Una sociedad en la que se vende alcohol a la vera de las rutas y en donde se transita por esas carreteras entre anuncios de bebidas (que casi irónicamente incluyen una pequeña línea donde se lee «beber con moderación»), una sociedad cuyos funcionarios dicen preocuparse por los trágicos efectos que el alcohol produce entre los jóvenes pero que no se atreven a afectar los intereses de quienes proveen ese alcohol a los chicos, una sociedad que tiene altos gastos de salud pública en el rubro destinado a atender afecciones pulmonares producidas por el tabaco, cuya industria siempre encuentra prestos y eficaces lobistas en el Congreso, ¿necesitaba de veras este fallo pasible de habilitar un nuevo capítulo en esta saga fatal?
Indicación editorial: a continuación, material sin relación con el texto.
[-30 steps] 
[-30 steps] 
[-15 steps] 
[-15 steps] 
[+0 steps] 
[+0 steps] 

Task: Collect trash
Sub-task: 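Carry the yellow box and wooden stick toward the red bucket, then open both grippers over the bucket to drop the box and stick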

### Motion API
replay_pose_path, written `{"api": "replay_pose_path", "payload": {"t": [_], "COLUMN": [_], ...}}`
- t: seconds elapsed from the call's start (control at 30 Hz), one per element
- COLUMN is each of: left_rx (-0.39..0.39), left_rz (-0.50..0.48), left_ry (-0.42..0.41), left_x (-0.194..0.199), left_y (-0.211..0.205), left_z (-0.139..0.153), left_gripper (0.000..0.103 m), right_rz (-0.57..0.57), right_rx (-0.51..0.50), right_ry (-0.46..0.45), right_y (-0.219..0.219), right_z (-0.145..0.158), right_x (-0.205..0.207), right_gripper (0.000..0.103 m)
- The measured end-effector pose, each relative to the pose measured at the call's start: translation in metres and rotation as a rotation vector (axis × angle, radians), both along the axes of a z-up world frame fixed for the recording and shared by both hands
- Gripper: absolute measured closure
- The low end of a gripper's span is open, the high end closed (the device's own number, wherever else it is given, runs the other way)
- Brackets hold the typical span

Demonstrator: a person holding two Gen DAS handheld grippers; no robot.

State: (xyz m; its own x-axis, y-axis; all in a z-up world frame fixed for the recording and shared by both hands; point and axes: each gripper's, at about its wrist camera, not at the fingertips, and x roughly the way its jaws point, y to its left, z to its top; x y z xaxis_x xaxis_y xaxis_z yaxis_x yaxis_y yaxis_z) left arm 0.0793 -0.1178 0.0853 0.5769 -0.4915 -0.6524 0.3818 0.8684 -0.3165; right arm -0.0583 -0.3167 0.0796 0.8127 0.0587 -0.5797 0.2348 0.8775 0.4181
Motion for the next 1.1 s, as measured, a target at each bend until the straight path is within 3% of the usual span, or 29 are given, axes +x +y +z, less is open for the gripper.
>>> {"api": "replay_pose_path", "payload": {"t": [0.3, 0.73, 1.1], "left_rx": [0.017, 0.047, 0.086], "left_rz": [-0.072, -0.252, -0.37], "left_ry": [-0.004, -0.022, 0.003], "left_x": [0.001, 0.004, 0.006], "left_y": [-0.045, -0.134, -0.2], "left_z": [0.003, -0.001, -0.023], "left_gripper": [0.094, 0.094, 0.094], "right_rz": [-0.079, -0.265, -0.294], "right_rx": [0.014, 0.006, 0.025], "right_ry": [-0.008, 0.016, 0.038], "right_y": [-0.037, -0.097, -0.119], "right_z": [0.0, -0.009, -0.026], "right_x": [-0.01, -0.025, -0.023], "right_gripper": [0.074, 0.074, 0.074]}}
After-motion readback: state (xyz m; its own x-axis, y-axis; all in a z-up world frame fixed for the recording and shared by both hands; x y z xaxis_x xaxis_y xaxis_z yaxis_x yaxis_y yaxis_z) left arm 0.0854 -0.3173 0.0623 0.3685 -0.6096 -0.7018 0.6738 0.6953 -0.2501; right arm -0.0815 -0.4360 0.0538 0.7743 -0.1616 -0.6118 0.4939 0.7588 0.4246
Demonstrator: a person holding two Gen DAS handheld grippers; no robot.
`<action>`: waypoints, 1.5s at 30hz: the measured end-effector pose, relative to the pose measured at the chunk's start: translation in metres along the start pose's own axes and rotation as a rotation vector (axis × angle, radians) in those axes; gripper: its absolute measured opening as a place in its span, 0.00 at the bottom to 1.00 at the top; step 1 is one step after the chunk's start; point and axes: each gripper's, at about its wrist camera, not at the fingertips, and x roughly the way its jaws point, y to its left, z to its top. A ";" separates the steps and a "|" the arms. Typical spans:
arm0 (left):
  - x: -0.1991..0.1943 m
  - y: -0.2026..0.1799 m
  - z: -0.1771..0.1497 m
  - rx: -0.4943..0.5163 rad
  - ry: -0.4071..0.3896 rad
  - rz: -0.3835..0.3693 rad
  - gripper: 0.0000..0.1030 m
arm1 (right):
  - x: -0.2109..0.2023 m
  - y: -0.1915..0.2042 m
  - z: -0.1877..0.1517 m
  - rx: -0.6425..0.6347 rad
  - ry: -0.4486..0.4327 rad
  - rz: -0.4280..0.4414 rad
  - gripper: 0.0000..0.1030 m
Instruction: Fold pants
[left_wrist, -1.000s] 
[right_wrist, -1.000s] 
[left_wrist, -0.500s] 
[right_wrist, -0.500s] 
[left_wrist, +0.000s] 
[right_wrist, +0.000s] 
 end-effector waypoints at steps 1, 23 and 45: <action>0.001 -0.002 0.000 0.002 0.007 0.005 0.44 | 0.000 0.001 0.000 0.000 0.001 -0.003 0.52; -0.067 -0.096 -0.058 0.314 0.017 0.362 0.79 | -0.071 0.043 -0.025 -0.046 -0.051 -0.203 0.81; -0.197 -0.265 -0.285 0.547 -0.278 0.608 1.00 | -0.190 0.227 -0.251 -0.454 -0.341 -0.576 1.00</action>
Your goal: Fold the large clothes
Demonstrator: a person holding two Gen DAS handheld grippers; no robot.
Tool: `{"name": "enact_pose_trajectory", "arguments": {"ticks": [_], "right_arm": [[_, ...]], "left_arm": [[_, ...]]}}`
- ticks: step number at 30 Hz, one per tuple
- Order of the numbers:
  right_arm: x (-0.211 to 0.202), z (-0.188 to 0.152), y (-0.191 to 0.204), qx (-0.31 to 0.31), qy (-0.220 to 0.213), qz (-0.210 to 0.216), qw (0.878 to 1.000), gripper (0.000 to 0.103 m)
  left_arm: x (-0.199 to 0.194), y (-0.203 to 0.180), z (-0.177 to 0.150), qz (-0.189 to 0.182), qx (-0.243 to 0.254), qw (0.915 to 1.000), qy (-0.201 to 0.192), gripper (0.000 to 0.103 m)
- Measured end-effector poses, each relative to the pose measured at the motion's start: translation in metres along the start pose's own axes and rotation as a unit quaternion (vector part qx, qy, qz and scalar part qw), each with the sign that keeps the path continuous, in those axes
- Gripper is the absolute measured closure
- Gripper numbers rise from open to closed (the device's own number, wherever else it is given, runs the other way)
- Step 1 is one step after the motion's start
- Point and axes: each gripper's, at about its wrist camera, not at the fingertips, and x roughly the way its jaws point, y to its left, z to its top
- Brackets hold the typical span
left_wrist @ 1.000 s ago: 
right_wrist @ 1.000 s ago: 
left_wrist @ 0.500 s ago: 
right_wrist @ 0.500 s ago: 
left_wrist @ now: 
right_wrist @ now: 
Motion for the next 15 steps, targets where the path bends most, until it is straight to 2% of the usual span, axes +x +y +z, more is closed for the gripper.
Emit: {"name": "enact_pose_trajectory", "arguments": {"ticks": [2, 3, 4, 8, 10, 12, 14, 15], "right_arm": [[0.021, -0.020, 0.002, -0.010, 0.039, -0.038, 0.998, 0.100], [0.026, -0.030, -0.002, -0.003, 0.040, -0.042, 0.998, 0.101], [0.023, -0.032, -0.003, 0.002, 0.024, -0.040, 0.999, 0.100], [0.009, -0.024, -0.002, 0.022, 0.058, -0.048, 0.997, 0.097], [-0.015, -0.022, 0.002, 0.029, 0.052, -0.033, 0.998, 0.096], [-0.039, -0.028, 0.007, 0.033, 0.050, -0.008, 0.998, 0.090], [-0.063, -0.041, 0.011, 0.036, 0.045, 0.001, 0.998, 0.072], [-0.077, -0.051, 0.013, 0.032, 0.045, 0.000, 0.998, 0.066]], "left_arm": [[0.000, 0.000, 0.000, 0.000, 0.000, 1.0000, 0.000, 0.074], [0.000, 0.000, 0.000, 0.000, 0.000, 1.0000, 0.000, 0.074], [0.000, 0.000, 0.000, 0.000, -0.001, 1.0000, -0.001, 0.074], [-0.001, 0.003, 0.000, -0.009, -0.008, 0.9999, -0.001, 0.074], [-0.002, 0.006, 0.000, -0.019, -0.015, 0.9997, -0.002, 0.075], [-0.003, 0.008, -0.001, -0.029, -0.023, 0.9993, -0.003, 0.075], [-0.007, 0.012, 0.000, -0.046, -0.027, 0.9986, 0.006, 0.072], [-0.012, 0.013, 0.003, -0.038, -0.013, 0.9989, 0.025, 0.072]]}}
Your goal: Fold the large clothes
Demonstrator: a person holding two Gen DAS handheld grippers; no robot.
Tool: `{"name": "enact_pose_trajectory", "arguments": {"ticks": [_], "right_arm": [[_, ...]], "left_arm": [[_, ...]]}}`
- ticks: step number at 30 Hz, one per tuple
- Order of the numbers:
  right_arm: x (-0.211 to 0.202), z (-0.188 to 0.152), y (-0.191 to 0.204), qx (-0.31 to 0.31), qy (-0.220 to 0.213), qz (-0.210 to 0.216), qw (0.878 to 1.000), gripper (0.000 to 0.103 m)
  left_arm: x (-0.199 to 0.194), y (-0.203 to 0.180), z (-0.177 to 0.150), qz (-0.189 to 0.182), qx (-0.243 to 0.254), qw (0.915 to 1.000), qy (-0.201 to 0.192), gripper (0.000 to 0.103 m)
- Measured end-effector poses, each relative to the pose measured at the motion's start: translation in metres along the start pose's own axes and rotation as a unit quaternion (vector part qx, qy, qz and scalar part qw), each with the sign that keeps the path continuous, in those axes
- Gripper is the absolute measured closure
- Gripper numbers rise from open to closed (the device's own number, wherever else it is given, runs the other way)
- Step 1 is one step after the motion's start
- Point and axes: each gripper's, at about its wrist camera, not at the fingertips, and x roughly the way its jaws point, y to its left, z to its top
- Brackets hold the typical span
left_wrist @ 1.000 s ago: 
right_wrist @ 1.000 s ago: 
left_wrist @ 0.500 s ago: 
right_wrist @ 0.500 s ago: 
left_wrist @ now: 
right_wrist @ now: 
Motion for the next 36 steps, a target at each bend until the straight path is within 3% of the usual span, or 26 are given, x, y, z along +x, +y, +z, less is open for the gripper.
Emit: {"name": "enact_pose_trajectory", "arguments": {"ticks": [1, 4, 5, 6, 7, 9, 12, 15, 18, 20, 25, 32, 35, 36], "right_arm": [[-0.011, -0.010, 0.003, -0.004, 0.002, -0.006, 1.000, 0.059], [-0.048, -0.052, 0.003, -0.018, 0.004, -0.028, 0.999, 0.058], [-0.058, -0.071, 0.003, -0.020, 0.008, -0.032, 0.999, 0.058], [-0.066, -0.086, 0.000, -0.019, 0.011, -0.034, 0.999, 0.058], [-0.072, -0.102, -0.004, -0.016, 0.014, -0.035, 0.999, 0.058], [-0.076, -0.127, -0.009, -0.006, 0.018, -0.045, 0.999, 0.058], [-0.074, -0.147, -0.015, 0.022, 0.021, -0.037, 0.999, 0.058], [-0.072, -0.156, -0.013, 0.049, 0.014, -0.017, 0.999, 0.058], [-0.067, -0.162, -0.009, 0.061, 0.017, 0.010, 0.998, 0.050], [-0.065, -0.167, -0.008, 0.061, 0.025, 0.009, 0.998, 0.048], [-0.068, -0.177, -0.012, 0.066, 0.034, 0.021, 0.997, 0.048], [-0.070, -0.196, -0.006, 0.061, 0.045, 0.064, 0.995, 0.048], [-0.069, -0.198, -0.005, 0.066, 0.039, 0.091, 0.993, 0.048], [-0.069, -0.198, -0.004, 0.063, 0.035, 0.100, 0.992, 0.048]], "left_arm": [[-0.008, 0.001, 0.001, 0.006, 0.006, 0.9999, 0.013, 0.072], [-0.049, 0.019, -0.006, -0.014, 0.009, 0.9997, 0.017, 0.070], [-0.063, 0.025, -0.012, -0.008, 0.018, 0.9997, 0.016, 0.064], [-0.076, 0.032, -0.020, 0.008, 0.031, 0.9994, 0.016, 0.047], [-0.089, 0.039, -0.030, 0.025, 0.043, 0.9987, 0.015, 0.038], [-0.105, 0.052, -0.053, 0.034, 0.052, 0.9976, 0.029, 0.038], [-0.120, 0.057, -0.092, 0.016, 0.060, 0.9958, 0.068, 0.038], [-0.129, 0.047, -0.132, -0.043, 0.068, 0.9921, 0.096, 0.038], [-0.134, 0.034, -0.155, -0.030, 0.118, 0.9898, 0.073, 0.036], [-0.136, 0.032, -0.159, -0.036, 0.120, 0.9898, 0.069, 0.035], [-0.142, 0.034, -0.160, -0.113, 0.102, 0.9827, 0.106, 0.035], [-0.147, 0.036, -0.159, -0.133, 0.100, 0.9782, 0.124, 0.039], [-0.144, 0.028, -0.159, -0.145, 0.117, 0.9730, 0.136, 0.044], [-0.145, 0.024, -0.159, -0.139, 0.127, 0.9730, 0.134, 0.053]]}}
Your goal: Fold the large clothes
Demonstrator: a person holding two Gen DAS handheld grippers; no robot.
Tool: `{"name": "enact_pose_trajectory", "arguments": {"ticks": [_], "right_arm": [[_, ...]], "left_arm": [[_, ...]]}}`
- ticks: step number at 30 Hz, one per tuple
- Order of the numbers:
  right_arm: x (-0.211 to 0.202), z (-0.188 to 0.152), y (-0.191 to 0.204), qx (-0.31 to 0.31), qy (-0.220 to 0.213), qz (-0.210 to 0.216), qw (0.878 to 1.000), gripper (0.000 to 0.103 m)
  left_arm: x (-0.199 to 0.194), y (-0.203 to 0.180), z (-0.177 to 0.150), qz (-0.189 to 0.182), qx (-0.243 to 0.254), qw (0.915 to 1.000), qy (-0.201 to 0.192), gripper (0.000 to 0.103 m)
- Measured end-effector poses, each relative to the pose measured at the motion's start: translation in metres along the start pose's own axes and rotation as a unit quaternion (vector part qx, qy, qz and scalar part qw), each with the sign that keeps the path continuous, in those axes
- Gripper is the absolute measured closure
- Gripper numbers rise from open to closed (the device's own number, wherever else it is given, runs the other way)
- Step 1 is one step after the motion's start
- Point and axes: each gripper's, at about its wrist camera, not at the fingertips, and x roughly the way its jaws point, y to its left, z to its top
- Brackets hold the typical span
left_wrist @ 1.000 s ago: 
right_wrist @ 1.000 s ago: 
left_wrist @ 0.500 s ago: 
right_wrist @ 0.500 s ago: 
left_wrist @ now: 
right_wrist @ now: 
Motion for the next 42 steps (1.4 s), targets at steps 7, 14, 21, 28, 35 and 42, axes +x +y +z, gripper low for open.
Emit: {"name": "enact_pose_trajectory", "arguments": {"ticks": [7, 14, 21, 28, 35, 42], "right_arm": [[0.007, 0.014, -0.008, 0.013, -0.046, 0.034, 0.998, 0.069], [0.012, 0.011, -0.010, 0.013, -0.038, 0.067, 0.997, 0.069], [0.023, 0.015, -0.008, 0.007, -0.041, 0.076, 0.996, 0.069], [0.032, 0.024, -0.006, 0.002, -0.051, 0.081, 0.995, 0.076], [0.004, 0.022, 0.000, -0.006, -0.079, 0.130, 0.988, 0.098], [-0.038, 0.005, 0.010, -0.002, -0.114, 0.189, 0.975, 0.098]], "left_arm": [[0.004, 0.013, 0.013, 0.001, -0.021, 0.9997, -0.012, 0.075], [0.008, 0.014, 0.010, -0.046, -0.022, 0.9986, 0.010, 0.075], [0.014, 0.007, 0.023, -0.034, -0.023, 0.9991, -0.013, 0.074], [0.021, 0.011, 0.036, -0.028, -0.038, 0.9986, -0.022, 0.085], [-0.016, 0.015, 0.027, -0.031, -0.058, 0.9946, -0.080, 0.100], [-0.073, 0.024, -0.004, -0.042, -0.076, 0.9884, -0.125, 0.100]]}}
Por último, cuando se le reclama al Estado combatir al narcotráfico, ¿de veras se espera que lo haga, al calor de este fallo, con empeño, decisión política y eficacia cuando no fue esa su actitud en el tiempo anterior? ¿Y cuando se lo convoca a implementar políticas de contención y salud para los adictos, de veras se cree que lo hará un Estado que es apenas la herramienta de los intereses de un Gobierno más dispuesto a dilapidar 600 millones de pesos en el fútbol para ganar una batalla personal, que a resonar empáticamente con las verdaderas necesidades e inquietudes de la sociedad? ¡Cuántas preguntas podría seguir haciendo el gran Sócrates aquí y ahora!